* _WHAT YOU ARE ASKED TO DO_
Lines with the word "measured" in them are the ones to copy from the records.

* _GIVEN DATA_
──────────

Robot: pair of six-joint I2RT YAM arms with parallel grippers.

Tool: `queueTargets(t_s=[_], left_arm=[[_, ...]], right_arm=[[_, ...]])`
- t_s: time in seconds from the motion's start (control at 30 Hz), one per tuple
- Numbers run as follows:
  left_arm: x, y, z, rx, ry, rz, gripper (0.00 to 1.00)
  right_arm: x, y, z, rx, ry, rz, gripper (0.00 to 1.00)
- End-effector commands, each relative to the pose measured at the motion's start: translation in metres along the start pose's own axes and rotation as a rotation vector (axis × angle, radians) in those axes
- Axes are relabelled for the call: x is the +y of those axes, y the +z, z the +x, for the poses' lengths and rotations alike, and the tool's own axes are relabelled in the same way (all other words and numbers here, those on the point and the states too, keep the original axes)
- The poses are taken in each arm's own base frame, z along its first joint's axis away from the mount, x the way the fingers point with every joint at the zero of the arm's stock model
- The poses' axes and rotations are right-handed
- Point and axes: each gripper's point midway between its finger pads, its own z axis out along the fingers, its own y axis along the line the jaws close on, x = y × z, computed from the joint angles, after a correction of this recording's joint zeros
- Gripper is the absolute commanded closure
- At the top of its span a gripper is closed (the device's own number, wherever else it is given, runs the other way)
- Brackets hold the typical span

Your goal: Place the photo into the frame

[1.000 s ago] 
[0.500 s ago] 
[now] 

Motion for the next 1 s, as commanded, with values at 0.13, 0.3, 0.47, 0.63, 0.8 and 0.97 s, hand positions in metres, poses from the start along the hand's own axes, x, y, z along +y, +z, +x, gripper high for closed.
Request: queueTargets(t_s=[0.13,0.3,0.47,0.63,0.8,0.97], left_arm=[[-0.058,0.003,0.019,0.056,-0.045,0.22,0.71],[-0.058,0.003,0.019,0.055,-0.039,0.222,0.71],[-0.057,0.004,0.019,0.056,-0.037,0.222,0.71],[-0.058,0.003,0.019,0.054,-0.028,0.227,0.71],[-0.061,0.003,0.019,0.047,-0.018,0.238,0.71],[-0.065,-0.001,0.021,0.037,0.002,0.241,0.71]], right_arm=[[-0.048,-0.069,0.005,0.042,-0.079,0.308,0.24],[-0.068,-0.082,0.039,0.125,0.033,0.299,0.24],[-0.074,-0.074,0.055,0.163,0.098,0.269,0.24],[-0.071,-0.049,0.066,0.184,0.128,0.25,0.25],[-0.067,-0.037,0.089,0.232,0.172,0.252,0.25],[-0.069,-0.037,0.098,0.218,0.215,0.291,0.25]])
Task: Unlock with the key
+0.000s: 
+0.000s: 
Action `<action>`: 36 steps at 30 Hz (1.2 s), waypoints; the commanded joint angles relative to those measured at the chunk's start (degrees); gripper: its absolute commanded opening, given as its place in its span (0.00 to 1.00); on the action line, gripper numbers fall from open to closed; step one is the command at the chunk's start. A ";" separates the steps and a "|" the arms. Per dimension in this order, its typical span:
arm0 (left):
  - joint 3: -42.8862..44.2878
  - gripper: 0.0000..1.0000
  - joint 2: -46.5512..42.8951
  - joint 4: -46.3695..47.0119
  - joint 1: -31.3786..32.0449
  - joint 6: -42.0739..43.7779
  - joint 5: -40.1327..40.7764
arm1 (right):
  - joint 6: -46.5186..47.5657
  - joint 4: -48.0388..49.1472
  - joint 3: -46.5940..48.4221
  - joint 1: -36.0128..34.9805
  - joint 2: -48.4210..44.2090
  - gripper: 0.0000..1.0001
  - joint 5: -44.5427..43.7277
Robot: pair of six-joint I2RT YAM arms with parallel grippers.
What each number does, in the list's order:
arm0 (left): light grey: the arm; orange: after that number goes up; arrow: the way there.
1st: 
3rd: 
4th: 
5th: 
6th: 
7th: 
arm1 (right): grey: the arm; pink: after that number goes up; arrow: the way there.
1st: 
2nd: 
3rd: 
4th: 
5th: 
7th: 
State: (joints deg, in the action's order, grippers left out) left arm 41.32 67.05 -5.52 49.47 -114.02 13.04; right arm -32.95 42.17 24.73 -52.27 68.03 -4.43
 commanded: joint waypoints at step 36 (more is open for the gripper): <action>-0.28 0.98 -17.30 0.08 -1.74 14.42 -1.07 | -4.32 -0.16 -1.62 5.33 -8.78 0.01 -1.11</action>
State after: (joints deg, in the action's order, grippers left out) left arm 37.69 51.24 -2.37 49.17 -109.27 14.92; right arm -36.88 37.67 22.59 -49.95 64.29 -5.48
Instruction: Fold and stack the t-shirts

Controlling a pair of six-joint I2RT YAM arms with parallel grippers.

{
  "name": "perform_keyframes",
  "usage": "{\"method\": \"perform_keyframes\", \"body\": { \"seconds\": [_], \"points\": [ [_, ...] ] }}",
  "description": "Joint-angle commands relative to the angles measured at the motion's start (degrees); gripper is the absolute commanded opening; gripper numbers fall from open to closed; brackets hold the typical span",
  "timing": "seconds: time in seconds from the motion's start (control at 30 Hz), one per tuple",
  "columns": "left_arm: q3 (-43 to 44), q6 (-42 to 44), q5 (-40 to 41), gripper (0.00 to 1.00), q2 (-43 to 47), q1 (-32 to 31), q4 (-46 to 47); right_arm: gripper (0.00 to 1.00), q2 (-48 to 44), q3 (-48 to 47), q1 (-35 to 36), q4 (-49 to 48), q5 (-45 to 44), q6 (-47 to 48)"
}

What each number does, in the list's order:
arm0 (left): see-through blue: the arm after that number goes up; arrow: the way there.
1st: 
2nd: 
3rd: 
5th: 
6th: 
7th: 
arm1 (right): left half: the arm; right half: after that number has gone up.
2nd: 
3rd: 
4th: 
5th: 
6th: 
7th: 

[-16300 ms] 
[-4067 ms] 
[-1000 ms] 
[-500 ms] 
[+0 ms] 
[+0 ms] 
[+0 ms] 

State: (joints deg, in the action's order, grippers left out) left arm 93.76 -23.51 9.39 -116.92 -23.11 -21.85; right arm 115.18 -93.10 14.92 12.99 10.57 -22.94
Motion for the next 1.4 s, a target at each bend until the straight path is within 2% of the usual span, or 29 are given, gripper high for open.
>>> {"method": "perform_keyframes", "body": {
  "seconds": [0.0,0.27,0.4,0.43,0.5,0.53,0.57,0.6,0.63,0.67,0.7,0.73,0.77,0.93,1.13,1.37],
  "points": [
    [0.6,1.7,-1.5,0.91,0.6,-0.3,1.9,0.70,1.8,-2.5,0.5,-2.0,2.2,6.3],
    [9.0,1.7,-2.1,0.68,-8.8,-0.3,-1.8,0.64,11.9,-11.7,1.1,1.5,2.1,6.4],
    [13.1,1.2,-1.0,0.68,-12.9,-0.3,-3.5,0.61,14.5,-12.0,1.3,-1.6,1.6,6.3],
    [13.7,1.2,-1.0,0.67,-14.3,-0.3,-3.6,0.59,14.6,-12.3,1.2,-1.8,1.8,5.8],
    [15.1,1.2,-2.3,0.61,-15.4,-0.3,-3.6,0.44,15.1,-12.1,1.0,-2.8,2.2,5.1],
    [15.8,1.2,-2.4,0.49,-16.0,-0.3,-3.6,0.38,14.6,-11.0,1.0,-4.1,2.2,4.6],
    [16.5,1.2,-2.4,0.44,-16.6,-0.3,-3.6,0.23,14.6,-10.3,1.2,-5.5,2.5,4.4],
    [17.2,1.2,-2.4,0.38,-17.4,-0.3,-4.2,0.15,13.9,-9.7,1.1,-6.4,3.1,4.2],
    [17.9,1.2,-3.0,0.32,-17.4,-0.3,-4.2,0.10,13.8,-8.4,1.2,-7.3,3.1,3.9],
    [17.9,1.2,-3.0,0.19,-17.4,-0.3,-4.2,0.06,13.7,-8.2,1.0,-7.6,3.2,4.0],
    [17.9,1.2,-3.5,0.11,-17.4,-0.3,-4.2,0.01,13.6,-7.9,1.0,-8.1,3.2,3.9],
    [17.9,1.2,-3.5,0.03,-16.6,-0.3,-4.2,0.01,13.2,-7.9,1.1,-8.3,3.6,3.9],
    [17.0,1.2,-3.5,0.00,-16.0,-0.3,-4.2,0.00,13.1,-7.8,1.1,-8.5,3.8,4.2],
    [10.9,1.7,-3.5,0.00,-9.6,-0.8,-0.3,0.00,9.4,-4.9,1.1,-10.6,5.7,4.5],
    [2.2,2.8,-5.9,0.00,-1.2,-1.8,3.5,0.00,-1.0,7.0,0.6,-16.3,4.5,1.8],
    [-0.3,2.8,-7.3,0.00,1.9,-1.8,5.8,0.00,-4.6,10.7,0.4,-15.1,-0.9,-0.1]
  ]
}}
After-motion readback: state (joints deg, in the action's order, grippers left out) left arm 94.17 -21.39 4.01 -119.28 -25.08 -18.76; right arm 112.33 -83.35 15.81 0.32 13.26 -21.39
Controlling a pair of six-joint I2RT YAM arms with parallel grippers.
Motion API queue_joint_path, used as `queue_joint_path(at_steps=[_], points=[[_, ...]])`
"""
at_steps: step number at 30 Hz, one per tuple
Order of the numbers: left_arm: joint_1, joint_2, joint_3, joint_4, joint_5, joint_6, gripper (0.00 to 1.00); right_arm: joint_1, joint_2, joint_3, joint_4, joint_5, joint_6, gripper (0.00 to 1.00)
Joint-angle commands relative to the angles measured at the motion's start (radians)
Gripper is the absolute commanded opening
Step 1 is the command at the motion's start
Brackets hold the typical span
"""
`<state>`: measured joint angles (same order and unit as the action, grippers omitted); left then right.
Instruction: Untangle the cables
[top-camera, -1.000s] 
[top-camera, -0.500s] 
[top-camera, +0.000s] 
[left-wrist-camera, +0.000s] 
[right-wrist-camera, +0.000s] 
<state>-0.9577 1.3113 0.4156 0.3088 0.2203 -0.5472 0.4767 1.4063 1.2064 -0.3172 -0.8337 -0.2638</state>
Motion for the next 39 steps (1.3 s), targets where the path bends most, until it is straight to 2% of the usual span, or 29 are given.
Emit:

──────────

* _YOUR RESPONSE_
- End-effector commands, each relative to the pose measured at the motion's start: translation in metres along the start pose's own axes and rotation as a rotation vector (axis × angle, radians) in those axes
Action `<action>`: 36 steps at 30 Hz (1.2 s), waypoints; the commanded joint angles relative to those measured at the chunk's start (degrees); gripper: its absolute commanded opening, given as its place in its span (0.00 to 1.00); on the action line, gripper numbers fall from open to closed; step one is the command at the chunk's start. A ";" separates the steps and a "|" the arms. Per dimension in this order, its typical span:
  "description": "Joint-angle commands relative to the angles measured at the motion's start (degrees); gripper is the absolute commanded opening; gripper numbers fall from open to closed; brackets hold the typical span",
Joint-angle commands relative to the angles measured at the motion's start (radians)
`<state>`: measured joint angles (same order and unit as the action, grippers omitted); left then right.

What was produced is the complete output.